**What you are asked to do**
Your task is to extract every line from the material below exactly.

=-=-=-=-=

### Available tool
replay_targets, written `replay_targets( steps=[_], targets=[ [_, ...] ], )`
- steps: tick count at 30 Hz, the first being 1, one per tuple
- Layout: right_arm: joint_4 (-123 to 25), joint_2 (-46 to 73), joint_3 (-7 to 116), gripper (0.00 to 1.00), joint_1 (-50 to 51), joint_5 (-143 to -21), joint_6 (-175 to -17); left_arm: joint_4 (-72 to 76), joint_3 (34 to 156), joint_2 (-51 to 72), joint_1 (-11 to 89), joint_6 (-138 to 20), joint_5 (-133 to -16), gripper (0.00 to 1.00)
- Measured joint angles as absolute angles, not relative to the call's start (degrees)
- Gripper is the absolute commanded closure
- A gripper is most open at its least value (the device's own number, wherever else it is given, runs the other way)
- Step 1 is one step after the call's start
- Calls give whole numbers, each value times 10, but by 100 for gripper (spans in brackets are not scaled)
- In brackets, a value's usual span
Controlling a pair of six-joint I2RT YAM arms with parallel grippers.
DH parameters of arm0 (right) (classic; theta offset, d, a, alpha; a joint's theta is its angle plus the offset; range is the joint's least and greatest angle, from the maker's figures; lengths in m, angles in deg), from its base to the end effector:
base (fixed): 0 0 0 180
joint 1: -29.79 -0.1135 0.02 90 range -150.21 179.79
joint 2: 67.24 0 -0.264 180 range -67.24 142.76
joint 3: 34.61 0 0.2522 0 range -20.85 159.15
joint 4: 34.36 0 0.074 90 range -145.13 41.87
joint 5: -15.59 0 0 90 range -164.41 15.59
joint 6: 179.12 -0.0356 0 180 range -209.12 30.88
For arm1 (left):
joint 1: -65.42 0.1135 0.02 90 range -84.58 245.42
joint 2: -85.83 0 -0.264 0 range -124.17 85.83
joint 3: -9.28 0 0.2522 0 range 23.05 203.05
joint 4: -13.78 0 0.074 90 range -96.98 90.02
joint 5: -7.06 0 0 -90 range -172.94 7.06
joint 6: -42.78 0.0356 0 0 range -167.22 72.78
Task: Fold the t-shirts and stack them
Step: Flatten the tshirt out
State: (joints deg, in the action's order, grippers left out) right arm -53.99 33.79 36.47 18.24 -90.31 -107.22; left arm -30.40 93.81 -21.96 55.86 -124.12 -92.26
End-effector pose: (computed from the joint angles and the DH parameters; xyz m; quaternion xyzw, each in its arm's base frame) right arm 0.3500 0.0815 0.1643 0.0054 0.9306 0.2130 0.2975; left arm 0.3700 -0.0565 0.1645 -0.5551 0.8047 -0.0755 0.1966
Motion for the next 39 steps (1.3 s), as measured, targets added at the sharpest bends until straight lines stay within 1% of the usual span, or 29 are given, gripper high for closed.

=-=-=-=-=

**Exercise answer**
### Available tool
replay_targets, written `replay_targets( steps=[_], targets=[ [_, ...] ], )`
- steps: tick count at 30 Hz, the first being 1, one per tuple
- Layout: right_arm: joint_4 (-123 to 25), joint_2 (-46 to 73), joint_3 (-7 to 116), gripper (0.00 to 1.00), joint_1 (-50 to 51), joint_5 (-143 to -21), joint_6 (-175 to -17); left_arm: joint_4 (-72 to 76), joint_3 (34 to 156), joint_2 (-51 to 72), joint_1 (-11 to 89), joint_6 (-138 to 20), joint_5 (-133 to -16), gripper (0.00 to 1.00)
- Measured joint angles as absolute angles, not relative to the call's start (degrees)
- Gripper is the absolute commanded closure
- A gripper is most open at its least value (the device's own number, wherever else it is given, runs the other way)
- Step 1 is one step after the call's start
- Calls give whole numbers, each value times 10, but by 100 for gripper (spans in brackets are not scaled)
- In brackets, a value's usual span
Controlling a pair of six-joint I2RT YAM arms with parallel grippers.
DH parameters of arm0 (right) (classic; theta offset, d, a, alpha; a joint's theta is its angle plus the offset; range is the joint's least and greatest angle, from the maker's figures; lengths in m, angles in deg), from its base to the end effector:
base (fixed): 0 0 0 180
joint 1: -29.79 -0.1135 0.02 90 range -150.21 179.79
joint 2: 67.24 0 -0.264 180 range -67.24 142.76
joint 3: 34.61 0 0.2522 0 range -20.85 159.15
joint 4: 34.36 0 0.074 90 range -145.13 41.87
joint 5: -15.59 0 0 90 range -164.41 15.59
joint 6: 179.12 -0.0356 0 180 range -209.12 30.88
For arm1 (left):
joint 1: -65.42 0.1135 0.02 90 range -84.58 245.42
joint 2: -85.83 0 -0.264 0 range -124.17 85.83
joint 3: -9.28 0 0.2522 0 range 23.05 203.05
joint 4: -13.78 0 0.074 90 range -96.98 90.02
joint 5: -7.06 0 0 -90 range -172.94 7.06
joint 6: -42.78 0.0356 0 0 range -167.22 72.78
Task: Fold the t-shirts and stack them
Step: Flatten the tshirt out
State: (joints deg, in the action's order, grippers left out) right arm -53.99 33.79 36.47 18.24 -90.31 -107.22; left arm -30.40 93.81 -21.96 55.86 -124.12 -92.26
End-effector pose: (computed from the joint angles and the DH parameters; xyz m; quaternion xyzw, each in its arm's base frame) right arm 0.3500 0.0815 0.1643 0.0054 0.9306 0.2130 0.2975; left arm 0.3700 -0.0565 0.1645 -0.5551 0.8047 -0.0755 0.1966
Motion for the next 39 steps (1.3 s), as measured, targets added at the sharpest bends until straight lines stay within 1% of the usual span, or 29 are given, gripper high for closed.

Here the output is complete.